Work task
Scan the entries below line by line and state how many lines contain the string "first", giving only the number.

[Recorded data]
════════

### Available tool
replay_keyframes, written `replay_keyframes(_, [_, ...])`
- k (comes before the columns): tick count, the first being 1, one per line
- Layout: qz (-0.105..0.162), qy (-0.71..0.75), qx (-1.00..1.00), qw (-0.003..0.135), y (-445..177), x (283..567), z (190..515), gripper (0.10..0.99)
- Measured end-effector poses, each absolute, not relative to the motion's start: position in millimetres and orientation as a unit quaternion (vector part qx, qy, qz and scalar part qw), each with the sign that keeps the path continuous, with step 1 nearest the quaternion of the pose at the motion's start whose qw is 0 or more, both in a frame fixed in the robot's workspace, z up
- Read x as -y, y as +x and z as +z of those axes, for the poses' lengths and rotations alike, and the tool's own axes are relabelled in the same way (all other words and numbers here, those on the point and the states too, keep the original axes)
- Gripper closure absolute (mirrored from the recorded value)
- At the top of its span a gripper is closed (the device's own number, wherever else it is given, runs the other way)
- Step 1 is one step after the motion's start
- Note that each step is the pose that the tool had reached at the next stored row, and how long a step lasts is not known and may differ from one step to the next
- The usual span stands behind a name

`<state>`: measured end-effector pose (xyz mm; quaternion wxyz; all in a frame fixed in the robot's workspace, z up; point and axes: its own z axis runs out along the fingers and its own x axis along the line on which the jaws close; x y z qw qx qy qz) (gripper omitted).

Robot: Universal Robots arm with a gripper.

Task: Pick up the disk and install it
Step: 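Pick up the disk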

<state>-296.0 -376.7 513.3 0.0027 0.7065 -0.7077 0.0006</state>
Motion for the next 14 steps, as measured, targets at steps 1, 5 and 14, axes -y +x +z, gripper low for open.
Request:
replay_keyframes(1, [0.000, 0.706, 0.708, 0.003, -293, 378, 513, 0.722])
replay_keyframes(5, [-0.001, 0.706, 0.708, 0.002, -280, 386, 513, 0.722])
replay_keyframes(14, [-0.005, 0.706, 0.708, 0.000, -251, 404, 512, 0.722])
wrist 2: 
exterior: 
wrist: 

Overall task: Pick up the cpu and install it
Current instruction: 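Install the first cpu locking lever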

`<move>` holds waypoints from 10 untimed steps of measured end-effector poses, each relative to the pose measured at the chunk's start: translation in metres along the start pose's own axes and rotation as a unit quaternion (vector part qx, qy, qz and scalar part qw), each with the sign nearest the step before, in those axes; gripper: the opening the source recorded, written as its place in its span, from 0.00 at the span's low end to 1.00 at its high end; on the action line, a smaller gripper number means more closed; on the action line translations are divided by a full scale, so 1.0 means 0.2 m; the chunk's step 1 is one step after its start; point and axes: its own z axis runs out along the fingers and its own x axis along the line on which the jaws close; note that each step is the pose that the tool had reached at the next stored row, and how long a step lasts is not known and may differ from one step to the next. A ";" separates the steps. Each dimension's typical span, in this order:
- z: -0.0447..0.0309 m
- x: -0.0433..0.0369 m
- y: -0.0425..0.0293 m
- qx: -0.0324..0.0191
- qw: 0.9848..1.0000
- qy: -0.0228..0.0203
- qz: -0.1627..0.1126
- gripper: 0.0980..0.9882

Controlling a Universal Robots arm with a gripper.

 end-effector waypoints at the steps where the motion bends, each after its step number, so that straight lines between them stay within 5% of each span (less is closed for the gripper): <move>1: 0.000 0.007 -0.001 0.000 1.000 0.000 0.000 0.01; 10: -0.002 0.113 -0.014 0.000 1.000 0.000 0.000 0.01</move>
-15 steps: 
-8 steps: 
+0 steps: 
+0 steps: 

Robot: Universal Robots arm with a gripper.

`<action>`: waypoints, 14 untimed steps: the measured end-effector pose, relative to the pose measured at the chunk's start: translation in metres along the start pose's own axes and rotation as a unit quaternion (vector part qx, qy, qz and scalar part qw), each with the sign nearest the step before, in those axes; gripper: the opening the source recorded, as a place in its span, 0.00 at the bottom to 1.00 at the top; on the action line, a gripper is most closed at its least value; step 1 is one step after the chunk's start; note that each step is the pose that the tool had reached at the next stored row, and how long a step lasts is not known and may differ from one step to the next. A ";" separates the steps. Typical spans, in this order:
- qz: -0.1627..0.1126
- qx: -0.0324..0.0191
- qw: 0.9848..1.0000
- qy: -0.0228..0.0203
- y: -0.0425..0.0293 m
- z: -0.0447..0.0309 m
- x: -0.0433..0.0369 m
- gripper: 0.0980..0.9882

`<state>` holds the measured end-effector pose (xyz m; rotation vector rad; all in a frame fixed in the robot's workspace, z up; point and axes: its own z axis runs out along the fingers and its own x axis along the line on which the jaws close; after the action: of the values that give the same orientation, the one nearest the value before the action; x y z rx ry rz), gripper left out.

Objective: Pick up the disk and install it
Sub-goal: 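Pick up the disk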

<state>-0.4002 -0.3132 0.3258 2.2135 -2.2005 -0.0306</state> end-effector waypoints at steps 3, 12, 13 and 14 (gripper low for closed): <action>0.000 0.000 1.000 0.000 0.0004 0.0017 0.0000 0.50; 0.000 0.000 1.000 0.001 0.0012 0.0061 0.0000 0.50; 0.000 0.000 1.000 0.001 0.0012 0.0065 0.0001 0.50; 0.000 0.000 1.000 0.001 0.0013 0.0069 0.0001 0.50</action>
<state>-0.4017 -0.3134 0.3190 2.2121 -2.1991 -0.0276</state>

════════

Reply
2